> _The task_
Quote word for word the lines below, beginning with the first and ending with the one that has "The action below". Drop the pictures.

> _Available data_
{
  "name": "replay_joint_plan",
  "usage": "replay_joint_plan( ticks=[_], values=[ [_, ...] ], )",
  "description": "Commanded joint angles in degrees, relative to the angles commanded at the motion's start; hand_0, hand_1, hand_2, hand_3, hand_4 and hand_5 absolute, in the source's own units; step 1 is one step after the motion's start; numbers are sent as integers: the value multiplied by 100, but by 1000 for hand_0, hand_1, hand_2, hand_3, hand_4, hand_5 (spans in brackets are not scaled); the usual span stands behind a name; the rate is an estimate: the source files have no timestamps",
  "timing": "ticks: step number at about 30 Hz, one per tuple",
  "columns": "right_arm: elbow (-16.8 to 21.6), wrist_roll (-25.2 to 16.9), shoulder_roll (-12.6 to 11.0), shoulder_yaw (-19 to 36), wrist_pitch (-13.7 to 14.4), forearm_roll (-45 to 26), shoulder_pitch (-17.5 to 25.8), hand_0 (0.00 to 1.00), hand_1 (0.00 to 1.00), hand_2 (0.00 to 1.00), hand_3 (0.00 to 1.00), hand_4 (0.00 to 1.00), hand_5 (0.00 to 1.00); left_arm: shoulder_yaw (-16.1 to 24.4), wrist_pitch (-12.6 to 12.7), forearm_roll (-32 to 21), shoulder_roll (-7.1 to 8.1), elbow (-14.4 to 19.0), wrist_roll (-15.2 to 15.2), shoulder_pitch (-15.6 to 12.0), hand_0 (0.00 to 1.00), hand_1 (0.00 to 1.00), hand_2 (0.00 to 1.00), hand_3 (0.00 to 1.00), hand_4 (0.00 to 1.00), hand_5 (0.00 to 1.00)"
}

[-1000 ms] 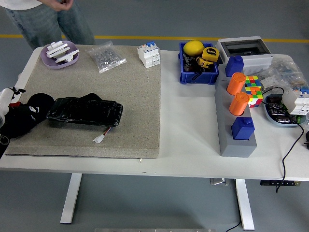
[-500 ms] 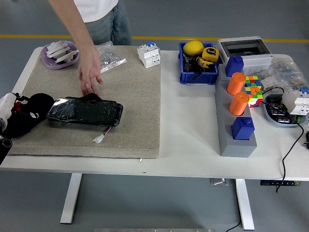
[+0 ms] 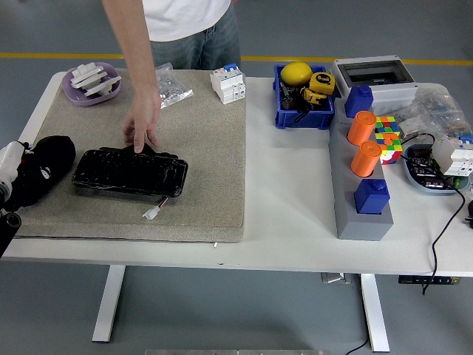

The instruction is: Pick the rag up,wipe the panel,place it on the desk

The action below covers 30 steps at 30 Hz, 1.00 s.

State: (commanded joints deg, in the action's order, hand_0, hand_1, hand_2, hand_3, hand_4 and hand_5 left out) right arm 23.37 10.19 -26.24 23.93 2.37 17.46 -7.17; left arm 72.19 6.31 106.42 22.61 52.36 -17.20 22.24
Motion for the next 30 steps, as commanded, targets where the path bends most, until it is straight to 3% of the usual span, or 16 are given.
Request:
replay_joint_plan(
  ticks=[4, 5, 8, 20, 30],
  values=[
    [0, 0, 6, -3, 1, -1, -1, 740, 548, 662, 629, 998, 617, -51, 61, 71, -12, -24, 5, -10, 305, 287, 569, 553, 161, 2],
    [3, 0, 8, -3, 1, 1, 0, 741, 548, 661, 630, 998, 618, -48, 90, 132, -18, -10, 5, -27, 254, 203, 556, 528, 112, 2],
    [2, 2, 7, -2, 0, 2, 2, 741, 548, 661, 630, 998, 618, 13, 144, 328, -25, 82, -12, -80, 254, 203, 556, 528, 112, 2],
    [-8, 0, 11, 17, -7, 11, 19, 740, 548, 662, 630, 998, 618, 321, 76, 1390, 52, 1387, -489, -521, 245, 196, 551, 535, 95, 2],
    [-13, 1, 4, 24, -19, 4, 33, 740, 548, 662, 630, 998, 618, 399, -35, 1780, -24, 2114, -851, -884, 237, 187, 553, 528, 104, 2]
  ],
)
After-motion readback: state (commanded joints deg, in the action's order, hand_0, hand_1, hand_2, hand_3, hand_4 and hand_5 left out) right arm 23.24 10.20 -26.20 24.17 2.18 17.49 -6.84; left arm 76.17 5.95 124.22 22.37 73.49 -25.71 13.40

> _Response below_
{
  "name": "replay_joint_plan",
  "usage": "replay_joint_plan( ticks=[_], values=[ [_, ...] ], )",
  "description": "Commanded joint angles in degrees, relative to the angles commanded at the motion's start; hand_0, hand_1, hand_2, hand_3, hand_4 and hand_5 absolute, in the source's own units; step 1 is one step after the motion's start; numbers are sent as integers: the value multiplied by 100, but by 1000 for hand_0, hand_1, hand_2, hand_3, hand_4, hand_5 (spans in brackets are not scaled); the usual span stands behind a name; the rate is an estimate: the source files have no timestamps",
  "timing": "ticks: step number at about 30 Hz, one per tuple",
  "columns": "right_arm: elbow (-16.8 to 21.6), wrist_roll (-25.2 to 16.9), shoulder_roll (-12.6 to 11.0), shoulder_yaw (-19 to 36), wrist_pitch (-13.7 to 14.4), forearm_roll (-45 to 26), shoulder_pitch (-17.5 to 25.8), hand_0 (0.00 to 1.00), hand_1 (0.00 to 1.00), hand_2 (0.00 to 1.00), hand_3 (0.00 to 1.00), hand_4 (0.00 to 1.00), hand_5 (0.00 to 1.00); left_arm: shoulder_yaw (-16.1 to 24.4), wrist_pitch (-12.6 to 12.7), forearm_roll (-32 to 21), shoulder_roll (-7.1 to 8.1), elbow (-14.4 to 19.0), wrist_roll (-15.2 to 15.2), shoulder_pitch (-15.6 to 12.0), hand_0 (0.00 to 1.00), hand_1 (0.00 to 1.00), hand_2 (0.00 to 1.00), hand_3 (0.00 to 1.00), hand_4 (0.00 to 1.00), hand_5 (0.00 to 1.00)"
}

[-1000 ms] 
[-500 ms] 
[+0 ms] 

The instruction is: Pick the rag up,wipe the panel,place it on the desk

The action below covers 30 steps at 30 Hz, 1.00 s.

The answer given is complete as it stands.